→ **GOAL OF THE EXERCISE**
Search term "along": copy each line of the data containing it.

Start of INFORMATION SHOWN

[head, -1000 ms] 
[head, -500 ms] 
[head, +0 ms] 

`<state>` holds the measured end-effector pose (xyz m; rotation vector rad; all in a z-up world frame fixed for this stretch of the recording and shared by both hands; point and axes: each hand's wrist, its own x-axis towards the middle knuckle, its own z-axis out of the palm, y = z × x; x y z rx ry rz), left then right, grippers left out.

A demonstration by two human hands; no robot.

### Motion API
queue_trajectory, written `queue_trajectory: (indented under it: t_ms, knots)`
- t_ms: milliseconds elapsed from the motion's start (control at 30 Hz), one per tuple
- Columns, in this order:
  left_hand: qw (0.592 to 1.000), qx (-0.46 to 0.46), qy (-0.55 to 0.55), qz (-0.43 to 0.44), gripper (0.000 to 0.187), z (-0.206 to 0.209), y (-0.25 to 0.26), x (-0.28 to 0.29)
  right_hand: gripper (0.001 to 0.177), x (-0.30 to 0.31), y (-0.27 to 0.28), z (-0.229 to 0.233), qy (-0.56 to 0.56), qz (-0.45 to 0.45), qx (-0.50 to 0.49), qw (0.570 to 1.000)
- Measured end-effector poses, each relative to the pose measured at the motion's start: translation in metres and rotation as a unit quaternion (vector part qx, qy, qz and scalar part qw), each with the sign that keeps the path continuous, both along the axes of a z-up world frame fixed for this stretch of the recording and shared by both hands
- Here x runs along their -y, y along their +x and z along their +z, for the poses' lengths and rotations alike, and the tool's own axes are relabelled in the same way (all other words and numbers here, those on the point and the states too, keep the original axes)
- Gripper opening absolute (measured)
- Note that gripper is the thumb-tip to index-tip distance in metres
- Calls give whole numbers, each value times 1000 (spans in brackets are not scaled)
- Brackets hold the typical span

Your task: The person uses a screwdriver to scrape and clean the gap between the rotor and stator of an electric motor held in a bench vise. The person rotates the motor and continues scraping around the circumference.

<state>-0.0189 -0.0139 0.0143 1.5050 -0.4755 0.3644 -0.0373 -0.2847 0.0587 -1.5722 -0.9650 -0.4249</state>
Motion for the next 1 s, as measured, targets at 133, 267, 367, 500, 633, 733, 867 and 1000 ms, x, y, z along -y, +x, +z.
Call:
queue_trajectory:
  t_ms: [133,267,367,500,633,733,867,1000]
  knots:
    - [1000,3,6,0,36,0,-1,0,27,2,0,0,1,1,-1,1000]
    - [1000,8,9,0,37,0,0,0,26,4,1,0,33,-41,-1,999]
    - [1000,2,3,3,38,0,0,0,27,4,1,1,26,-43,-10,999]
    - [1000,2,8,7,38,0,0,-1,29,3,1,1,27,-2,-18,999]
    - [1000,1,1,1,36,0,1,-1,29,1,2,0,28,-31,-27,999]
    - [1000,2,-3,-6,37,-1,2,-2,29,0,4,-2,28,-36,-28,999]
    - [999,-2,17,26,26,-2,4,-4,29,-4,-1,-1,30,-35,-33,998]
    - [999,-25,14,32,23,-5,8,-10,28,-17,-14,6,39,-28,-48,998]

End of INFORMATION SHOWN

→ **ANSWER TO THIS EXERCISE**
- Measured end-effector poses, each relative to the pose measured at the motion's start: translation in metres and rotation as a unit quaternion (vector part qx, qy, qz and scalar part qw), each with the sign that keeps the path continuous, both along the axes of a z-up world frame fixed for this stretch of the recording and shared by both hands
- Here x runs along their -y, y along their +x and z along their +z, for the poses' lengths and rotations alike, and the tool's own axes are relabelled in the same way (all other words and numbers here, those on the point and the states too, keep the original axes)
Motion for the next 1 s, as measured, targets at 133, 267, 367, 500, 633, 733, 867 and 1000 ms, x, y, z along -y, +x, +z.

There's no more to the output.